HIDE by Matthew Griffin
On sale: February 16, 2016

Set in a declining textile town in North Carolina, HIDE is the love story of Wendell Wilson, a taxidermist, and Frank Clifton, a veteran of World War II. They meet after the war, in a time when such love holds real danger. But, severing nearly all ties with the rest of the world, they carve out a home for themselves on the outskirts of town and for decades the routine of self-reliant domesticity-Wendell’s cooking, Frank’s care for a yard no one sees, and the vicarious drama of courtroom TV-seems to protect them.

But when Wendell finds Frank lying motionless outside at the age of eighty-three, their carefully crafted life together begins to unravel. As Frank’s physical strength deteriorates and his memory dissolves, Wendell struggles in vain to keep him healthy and to hold onto the man he once knew until, faced with giving care beyond his capacity, he must come to terms with the consequences of half a century in seclusion, the sacrifices they made for each other, and the different lives they might have lived-and most especially the impending, inexorable loss of the one they had.

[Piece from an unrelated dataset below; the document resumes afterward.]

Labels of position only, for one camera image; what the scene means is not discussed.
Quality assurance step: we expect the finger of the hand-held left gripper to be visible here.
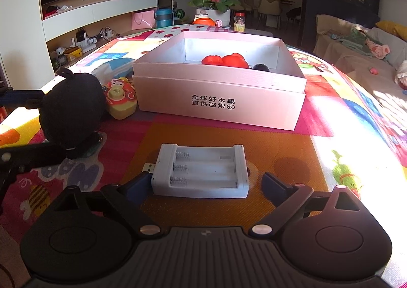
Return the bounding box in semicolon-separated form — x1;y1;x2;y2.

WE’VE ALREADY GONE THIS FAR by Patrick Dacey
On sale: February 16, 2016

In Dacey’s stunning story collection, we meet longtime neighbors and friends of working-class Wequaquet, a place where people are searching for an almost out-of-reach version of the American Dream. Here, after more than a decade of boom and bust, love and pride are closely twinned and dangerously deployed: a lonely woman attacks a memorial to a neighbor’s veteran son; a dissatisfied housewife goes overboard with cosmetic surgery on national television; a young father walks away from one of the few jobs left in town, a soldier writes home to a mother who is becoming increasingly unhinged.

Story by story, Dacey draws us into the secret lives of recognizable strangers and reminds us that life’s strange intensity and occasional magic is all around us, especially in the everyday. With a skewering insight and real warmth of spirit, Dacey delivers that rare and wonderful thing in American fiction: a deeply-felt, deeply-imagined book about where we’ve been and how far we have to go.